Every entry must come back exactly as it was given.
Start of Block
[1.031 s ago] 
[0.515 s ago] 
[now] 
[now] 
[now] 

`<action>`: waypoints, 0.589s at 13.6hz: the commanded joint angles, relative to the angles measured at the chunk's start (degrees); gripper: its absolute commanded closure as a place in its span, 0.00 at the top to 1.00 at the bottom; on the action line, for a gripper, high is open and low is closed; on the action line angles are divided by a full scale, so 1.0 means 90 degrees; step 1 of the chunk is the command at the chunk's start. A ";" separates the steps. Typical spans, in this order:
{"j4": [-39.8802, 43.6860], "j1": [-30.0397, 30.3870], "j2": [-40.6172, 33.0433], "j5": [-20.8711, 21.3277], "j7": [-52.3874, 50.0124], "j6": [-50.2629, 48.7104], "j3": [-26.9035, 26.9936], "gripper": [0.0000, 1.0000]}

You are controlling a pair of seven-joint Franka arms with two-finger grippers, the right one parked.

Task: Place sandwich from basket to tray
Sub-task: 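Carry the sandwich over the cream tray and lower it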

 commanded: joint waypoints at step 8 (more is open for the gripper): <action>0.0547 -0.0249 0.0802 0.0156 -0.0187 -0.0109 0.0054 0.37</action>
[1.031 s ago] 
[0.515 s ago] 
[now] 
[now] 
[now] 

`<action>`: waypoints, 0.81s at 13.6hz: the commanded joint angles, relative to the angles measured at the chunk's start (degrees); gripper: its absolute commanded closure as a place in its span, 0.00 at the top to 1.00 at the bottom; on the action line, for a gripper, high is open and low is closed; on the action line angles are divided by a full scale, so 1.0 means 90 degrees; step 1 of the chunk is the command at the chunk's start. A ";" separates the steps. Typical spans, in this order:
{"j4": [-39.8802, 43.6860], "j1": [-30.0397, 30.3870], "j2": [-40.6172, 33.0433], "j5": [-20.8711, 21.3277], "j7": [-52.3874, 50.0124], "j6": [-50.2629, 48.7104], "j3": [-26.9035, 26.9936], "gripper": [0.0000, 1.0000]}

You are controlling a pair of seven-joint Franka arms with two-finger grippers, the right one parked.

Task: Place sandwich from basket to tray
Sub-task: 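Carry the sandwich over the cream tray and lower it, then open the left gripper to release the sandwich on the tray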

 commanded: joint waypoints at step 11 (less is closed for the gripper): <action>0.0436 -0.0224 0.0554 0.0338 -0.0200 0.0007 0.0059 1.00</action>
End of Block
- _Solution to this exercise_
[1.031 s ago] 
[0.515 s ago] 
[now] 
[now] 
[now] 

`<action>`: waypoints, 0.589s at 13.6hz: the commanded joint angles, relative to the angles measured at the chunk's start (degrees); gripper: its absolute commanded closure as a place in its span, 0.00 at the top to 1.00 at the bottom; on the action line, for a gripper, high is open and low is closed; on the action line angles are divided by a full scale, so 1.0 means 90 degrees; step 1 of the chunk is the command at the chunk's start. A ";" separates the steps. Typical spans, in this order:
{"j4": [-39.8802, 43.6860], "j1": [-30.0397, 30.3870], "j2": [-40.6172, 33.0433], "j5": [-20.8711, 21.3277], "j7": [-52.3874, 50.0124], "j6": [-50.2629, 48.7104], "j3": [-26.9035, 26.9936], "gripper": [0.0000, 1.0000]}

You are controlling a pair of seven-joint Franka arms with two-finger grippers, the right one parked.

Task: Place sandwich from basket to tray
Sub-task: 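Carry the sandwich over the cream tray and lower it
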
 commanded: joint waypoints at step 8 (more is open for the gripper): <action>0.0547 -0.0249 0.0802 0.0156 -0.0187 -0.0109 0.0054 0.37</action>
[1.031 s ago] 
[0.515 s ago] 
[now] 
[now] 
[now] 

`<action>`: waypoints, 0.81s at 13.6hz: the commanded joint angles, relative to the angles measured at the chunk's start (degrees); gripper: its absolute commanded closure as a place in its span, 0.00 at the top to 1.00 at the bottom; on the action line, for a gripper, high is open and low is closed; on the action line angles are divided by a full scale, so 1.0 means 90 degrees; step 1 of the chunk is the command at the chunk's start. A ";" separates the steps. Typical spans, in this order:
{"j4": [-39.8802, 43.6860], "j1": [-30.0397, 30.3870], "j2": [-40.6172, 33.0433], "j5": [-20.8711, 21.3277], "j7": [-52.3874, 50.0124], "j6": [-50.2629, 48.7104], "j3": [-26.9035, 26.9936], "gripper": [0.0000, 1.0000]}

You are controlling a pair of seven-joint Franka arms with two-finger grippers, the right one parked.

Task: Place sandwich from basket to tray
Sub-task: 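Carry the sandwich over the cream tray and lower it, then open the left gripper to release the sandwich on the tray
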
 commanded: joint waypoints at step 11 (less is closed for the gripper): <action>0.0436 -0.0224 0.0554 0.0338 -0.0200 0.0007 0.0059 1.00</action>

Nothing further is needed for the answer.